Sumber: South China Morning Post,New York Times | Editor: Barratut Taqiyyah Rafie
Dean Baquet, editor eksekutif The Times, mengutuk pengusiran wartawan AS dalam sebuah pernyataan. Dia menyebut kebijakan tersebut "sangat tidak bertanggung jawab pada saat dunia membutuhkan aliran informasi kredibel yang bebas dan terbuka tentang pandemi virus corona."
Baca Juga: Xi Jinping: China akan raih kemenangan awal hingga akhir atas epidemi corona
"Sangat penting bahwa pemerintah Amerika Serikat dan China bergerak cepat untuk menyelesaikan perselisihan ini dan memungkinkan jurnalis untuk melakukan pekerjaan penting memberi informasi kepada publik," katanya. Dia mencatat bahwa The Times memiliki lebih banyak wartawan di Tiongkok daripada di tempat lain secara internasional.
Matt Murray, pemimpin redaksi The Wall Street Journal, dan Martin Baron, editor eksekutif The Washington Post, juga mengutuk keputusan China.
Baca Juga: Terpopuler: Pegawai CIMB Niaga positif corona, Medan perang baru China-AS
Para pejabat Amerika memang telah bersiap untuk tindakan pembalasan oleh Beijing. Pada 3 Maret, setelah pemerintahan Trump mengumumkan peraturan baru tentang lima organisasi berita yang dikelola pemerintah China, Hua Chunying, seorang juru bicara Kementerian Luar Negeri, menulis di Twitter, "Sekarang AS telah memulai permainan, mari kita mainkan."
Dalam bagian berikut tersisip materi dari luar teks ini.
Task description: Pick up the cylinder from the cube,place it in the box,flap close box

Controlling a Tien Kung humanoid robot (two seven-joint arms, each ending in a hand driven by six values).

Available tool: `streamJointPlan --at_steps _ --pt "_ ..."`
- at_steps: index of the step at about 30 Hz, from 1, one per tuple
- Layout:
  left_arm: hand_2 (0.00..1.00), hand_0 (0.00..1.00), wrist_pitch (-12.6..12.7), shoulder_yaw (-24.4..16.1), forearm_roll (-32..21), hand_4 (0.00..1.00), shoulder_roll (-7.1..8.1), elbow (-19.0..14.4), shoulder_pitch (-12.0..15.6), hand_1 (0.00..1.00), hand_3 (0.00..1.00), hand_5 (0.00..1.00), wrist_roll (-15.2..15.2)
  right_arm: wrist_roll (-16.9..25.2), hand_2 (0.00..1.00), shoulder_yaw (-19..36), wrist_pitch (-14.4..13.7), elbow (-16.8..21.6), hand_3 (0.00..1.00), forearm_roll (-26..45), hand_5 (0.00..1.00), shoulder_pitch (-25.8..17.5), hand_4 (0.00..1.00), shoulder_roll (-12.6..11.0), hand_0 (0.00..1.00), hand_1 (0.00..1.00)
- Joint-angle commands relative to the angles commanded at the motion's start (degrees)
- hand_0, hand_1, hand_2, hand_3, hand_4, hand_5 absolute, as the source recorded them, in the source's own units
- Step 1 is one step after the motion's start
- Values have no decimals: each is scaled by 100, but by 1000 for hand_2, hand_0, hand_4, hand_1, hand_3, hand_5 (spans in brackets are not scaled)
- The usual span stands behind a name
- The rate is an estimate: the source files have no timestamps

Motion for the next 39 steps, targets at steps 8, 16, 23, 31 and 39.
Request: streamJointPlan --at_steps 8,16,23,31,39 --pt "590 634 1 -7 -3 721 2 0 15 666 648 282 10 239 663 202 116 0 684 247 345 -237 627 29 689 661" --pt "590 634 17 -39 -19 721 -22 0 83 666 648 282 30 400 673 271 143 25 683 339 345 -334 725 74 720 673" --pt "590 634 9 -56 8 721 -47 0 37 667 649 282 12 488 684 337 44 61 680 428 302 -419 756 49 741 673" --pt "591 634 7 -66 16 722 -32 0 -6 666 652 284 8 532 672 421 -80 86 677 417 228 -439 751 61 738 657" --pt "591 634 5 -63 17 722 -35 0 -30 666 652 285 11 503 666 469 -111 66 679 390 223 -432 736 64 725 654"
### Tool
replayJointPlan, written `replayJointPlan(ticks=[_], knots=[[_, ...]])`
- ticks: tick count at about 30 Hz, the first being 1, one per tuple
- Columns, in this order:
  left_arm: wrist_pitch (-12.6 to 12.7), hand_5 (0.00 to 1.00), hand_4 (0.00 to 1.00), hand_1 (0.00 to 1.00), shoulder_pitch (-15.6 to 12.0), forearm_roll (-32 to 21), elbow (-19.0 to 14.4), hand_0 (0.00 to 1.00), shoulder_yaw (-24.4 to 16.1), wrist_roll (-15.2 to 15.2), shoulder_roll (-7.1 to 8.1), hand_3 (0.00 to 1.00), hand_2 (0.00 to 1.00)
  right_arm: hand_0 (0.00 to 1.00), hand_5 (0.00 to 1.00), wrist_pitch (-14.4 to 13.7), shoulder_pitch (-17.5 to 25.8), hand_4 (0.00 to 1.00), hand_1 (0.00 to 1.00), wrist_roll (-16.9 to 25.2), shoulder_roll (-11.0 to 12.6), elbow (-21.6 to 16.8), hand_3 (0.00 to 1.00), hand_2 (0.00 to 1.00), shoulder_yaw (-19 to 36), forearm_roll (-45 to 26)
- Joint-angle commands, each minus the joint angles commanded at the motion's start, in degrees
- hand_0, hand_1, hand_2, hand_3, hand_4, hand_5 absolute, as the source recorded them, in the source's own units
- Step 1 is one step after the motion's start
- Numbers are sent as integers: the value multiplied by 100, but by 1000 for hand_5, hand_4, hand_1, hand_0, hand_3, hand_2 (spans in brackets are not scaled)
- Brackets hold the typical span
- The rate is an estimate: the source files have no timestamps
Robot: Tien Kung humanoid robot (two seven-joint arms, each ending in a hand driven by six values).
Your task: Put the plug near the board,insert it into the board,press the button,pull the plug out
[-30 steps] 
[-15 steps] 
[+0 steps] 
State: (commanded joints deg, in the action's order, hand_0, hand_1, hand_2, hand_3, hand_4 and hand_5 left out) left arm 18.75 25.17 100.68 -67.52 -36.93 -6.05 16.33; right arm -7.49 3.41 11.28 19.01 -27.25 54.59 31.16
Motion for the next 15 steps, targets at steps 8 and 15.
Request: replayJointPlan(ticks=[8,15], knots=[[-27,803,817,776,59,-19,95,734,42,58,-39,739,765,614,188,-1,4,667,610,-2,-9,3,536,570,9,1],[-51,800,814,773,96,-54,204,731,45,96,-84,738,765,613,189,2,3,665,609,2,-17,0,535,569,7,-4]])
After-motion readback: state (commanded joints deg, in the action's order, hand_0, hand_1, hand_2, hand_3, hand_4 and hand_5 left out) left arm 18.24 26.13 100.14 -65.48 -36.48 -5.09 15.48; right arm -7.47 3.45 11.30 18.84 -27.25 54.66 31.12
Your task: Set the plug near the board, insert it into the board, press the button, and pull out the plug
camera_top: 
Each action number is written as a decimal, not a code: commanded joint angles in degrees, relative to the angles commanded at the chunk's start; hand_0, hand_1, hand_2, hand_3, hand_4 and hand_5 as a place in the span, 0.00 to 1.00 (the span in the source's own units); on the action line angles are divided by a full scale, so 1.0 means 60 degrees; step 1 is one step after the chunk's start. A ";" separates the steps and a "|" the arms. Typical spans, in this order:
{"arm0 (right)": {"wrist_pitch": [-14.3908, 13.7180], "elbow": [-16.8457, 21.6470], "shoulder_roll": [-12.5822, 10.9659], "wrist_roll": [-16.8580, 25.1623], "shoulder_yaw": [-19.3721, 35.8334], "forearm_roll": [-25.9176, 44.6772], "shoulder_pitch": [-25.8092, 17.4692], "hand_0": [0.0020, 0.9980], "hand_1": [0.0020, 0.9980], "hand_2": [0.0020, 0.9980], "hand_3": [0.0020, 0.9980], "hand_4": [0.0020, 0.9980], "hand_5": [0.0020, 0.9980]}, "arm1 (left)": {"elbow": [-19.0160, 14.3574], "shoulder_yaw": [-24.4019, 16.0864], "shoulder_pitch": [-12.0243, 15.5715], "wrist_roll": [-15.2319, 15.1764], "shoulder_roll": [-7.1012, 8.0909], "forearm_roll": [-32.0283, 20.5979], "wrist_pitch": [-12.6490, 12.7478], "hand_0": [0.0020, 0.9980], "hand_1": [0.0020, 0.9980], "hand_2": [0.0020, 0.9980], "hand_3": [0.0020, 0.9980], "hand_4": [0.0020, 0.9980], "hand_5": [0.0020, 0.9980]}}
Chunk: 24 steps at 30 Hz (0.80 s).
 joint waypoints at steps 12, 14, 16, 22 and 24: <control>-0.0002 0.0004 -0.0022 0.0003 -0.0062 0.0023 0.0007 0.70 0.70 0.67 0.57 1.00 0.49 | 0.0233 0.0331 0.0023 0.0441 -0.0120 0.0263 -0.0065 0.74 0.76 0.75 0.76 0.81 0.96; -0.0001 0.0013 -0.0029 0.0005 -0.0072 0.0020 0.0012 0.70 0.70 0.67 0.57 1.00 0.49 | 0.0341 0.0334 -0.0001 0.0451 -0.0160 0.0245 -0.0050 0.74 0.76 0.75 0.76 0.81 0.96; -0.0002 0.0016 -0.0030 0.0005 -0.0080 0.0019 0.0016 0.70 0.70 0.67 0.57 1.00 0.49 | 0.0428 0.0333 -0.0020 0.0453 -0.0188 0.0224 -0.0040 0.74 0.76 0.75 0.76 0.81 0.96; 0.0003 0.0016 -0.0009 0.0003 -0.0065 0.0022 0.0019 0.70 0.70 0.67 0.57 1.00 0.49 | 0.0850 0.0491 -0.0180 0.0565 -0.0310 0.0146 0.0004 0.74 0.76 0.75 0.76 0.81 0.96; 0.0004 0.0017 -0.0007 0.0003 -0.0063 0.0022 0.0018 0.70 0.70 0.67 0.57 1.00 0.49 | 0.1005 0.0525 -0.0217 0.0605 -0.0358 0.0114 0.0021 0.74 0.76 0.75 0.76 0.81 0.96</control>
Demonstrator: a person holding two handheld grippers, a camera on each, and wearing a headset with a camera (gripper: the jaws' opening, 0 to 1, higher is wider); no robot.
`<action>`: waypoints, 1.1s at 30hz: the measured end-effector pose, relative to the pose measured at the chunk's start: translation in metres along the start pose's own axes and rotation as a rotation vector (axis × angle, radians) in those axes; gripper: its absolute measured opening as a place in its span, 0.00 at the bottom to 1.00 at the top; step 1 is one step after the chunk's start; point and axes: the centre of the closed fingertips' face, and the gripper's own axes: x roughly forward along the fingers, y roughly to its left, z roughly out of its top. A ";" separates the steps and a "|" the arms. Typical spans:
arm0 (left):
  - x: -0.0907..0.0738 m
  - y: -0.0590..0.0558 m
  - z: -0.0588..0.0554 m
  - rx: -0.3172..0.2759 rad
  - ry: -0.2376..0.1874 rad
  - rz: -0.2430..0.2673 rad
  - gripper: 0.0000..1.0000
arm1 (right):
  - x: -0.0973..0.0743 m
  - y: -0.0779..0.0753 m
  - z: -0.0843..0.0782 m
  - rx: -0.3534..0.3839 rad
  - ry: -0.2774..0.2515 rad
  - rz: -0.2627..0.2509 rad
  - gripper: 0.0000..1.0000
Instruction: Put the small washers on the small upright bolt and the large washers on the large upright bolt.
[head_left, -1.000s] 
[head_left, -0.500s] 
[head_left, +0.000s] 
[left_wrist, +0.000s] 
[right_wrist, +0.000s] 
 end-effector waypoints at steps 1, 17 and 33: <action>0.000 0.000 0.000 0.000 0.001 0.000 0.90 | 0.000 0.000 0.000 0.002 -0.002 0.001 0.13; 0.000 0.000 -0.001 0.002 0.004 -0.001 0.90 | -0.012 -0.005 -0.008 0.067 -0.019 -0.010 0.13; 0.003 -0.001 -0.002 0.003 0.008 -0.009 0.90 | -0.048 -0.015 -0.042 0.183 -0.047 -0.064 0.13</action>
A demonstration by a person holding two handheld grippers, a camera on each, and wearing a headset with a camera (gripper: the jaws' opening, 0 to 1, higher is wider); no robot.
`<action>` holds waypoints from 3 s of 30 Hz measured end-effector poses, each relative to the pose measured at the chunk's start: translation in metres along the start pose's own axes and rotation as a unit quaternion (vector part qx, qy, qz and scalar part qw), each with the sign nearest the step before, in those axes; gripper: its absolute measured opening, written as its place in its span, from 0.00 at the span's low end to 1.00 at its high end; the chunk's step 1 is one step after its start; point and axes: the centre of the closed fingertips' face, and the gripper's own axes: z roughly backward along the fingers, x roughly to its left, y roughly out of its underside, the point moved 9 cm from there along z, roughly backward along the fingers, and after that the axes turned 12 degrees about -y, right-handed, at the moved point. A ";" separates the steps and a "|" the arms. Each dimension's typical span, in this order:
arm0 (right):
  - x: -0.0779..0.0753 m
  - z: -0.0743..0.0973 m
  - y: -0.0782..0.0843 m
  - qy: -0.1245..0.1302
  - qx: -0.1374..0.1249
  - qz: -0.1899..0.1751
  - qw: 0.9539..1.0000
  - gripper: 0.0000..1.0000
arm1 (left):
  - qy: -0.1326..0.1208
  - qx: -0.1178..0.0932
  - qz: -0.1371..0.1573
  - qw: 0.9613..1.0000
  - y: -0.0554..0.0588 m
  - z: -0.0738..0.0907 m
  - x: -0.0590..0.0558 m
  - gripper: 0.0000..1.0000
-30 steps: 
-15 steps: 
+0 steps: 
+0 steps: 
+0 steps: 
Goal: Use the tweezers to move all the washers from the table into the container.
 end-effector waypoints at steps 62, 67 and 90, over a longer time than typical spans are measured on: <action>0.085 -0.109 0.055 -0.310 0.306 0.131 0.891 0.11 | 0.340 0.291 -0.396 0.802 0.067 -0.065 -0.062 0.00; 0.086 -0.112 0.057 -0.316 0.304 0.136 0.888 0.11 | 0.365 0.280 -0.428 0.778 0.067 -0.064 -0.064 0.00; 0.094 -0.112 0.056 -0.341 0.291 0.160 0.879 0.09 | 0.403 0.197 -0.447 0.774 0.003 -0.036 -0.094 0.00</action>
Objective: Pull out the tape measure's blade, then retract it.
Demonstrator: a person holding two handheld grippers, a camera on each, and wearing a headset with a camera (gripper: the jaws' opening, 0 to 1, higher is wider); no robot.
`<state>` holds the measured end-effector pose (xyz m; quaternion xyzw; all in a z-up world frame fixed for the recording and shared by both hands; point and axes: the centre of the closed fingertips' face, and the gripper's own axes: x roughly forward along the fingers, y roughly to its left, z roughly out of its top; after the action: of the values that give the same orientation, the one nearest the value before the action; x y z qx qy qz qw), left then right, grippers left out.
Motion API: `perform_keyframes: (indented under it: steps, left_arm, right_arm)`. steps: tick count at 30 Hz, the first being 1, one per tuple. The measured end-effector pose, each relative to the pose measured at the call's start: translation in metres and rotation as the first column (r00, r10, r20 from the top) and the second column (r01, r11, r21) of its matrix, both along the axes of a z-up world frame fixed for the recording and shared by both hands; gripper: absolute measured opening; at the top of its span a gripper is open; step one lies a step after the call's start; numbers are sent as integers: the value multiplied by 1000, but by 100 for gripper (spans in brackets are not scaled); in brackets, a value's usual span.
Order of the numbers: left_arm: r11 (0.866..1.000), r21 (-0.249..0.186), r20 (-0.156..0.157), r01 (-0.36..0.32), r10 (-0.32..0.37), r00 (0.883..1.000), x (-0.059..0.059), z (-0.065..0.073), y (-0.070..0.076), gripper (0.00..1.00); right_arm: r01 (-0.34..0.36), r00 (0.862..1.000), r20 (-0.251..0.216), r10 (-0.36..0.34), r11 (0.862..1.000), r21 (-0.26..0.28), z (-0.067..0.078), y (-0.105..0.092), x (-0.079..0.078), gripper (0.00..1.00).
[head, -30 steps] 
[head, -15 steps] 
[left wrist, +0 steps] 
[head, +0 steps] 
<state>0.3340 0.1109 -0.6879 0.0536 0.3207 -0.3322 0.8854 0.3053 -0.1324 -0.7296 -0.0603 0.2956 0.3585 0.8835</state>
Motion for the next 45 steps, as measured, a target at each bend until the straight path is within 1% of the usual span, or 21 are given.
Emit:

Orville Schell, seorang penulis Amerika yang sudah lama berkecimpung di China dan mantan dekan di Universitas New York Sekolah Pascasarjana Jurnalisme Berkeley yang sekarang di Asia Society, mengatakan tentang langkah ini: "Tidak ada yang sebesar ini."
"Membuang kertas besar adalah satu tingkat di bawah penutupan kedutaan," tambah Schell. "Ini kebijakan spiral yang sangat berbahaya dan kita tengah jatuh ke sini. Otot-otot yang sudah dikompromikan antara kedua negara kini bersitegang kembali."
Baca Juga: Inilah medan pertempuran terbaru antara China dengan AS!
Ketegangan antara Washington dan Beijing terus meningkat dengan cepat dalam beberapa tahun terakhir, terutama dipicu oleh perang dagang yang dimulai oleh Presiden Trump pada tahun 2018. Namun perang antara kedua pihak berhenti dengan gencatan senjata pada bulan Desember.
Di luar perdagangan, kedua negara telah mendorong satu sama lain pada berbagai masalah strategis dan ekonomi, termasuk wabah virus corona.